My bro needs his 1070Ti back in tomorrow AM, so I immediately decided to try to prove that everything worked with that card, rather than trying to troubleshoot with the other. So far I've gamed for a couple of hours, and also completed some 2d tasks with no issues. Including resuming steam and the download as well as the sim program. I'm running AIDA64 today to test CPU and memory while I'm at work.

I'm still not really thinking its the PSU because with the Vega64 crashed with power limited to 100w and also the 6800xt was only drawing 160W when it crashed, about the same as what the 1070Ti was using. The only think I could think of is if it was somehow cumulative. So a few hours of load its fine and then some component is stressed out and starts tripping a protection. Once that component starts to get warm, stress out, etc, then it trips again, and leaving the PC idling is enough to keep near the threshold. Rebooting and shutting off for 30 seconds allows it to restart, but that component stays near the threshold until a higher load is placed on it. However shutting it down for the 5-10 mins it takes to swap a GPU is long enough for it to cool off completely and start this cumulative overload cycle over. I know it's a crazy theory, too bad I don't have time to test my buddies PSU (it's also a somewhat questionable unit like a 500w with non-modular cables, so I never wanted to hook it up to the higher power GPUs. I think it only has one 8 pin daisy chained onto the 1070Ti, def. not ideal but it has been working from him and he bought it at the height of the pandemic shortages).
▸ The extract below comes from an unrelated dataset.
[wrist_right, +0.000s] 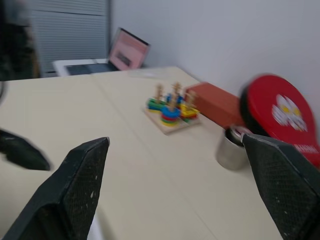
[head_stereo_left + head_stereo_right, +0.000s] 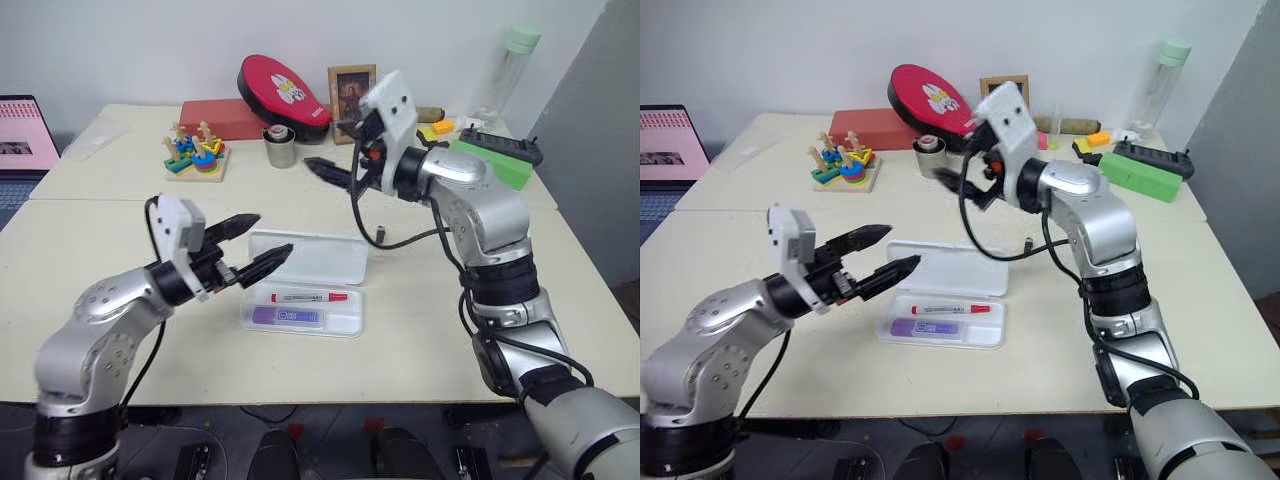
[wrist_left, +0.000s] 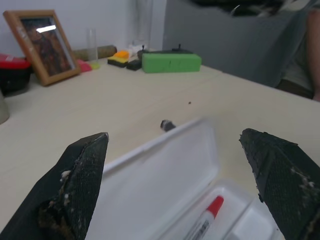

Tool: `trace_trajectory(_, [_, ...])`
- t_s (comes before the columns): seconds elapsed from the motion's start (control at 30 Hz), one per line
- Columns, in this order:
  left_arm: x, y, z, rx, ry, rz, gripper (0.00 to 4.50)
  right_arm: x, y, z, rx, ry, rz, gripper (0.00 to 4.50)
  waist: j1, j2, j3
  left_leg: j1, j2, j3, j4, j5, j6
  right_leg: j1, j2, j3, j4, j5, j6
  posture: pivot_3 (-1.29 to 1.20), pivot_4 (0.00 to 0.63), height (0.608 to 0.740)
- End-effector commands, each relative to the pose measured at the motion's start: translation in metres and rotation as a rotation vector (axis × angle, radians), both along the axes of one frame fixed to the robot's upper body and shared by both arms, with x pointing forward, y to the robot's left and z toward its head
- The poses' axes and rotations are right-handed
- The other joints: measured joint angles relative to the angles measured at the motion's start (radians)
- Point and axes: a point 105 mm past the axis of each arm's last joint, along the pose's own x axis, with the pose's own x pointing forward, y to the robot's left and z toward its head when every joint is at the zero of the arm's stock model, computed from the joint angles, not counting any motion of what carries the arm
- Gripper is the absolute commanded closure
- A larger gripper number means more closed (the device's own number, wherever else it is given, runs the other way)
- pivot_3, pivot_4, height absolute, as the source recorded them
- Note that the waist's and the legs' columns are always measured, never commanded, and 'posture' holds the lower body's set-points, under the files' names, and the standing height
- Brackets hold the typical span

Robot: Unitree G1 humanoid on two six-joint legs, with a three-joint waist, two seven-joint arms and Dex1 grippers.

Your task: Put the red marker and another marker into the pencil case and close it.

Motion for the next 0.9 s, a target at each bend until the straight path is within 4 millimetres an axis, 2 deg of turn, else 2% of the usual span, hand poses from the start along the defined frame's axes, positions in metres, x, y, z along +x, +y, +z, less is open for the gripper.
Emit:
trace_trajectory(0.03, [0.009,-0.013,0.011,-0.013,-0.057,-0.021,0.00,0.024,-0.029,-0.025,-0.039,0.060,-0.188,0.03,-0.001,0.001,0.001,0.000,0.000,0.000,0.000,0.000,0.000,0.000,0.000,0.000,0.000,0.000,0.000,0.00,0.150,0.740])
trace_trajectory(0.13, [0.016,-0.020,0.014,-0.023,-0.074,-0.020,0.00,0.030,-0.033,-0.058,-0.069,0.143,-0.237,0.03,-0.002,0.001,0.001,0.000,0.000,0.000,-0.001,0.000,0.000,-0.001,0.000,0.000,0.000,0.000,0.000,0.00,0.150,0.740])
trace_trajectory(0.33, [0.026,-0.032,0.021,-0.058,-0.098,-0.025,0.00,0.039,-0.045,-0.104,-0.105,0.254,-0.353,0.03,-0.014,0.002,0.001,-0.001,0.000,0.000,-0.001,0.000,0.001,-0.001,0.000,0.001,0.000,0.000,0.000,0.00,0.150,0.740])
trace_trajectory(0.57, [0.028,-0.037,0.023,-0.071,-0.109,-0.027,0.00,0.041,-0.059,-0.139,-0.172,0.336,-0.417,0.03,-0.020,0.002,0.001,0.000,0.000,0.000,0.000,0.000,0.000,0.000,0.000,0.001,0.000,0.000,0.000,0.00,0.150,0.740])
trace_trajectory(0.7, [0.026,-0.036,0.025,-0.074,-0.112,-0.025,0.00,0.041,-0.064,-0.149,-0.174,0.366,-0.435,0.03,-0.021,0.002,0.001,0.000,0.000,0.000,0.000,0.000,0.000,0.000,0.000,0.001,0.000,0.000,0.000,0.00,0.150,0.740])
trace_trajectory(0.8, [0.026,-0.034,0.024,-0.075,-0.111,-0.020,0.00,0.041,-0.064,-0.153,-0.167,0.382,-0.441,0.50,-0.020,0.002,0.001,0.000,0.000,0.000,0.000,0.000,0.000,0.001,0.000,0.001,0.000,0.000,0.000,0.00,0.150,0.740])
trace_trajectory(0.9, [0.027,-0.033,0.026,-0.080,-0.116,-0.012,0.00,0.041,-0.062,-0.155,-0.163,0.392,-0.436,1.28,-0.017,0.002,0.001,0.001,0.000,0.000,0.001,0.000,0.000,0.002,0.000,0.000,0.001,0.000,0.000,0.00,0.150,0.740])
If everything is fine with the 1070Ti for 36 hours, I have to assume it's something related to AMD drivers, a bad 6800xt, or else it's so intermittent I will have just been incredibly unlucky. Also the Vega64 crashed on a fresh windows install with nothing but the driver and steam downloaded, so I don't think its anything software related other than the drivers themselves.

Is there a pulling my hair out emoji?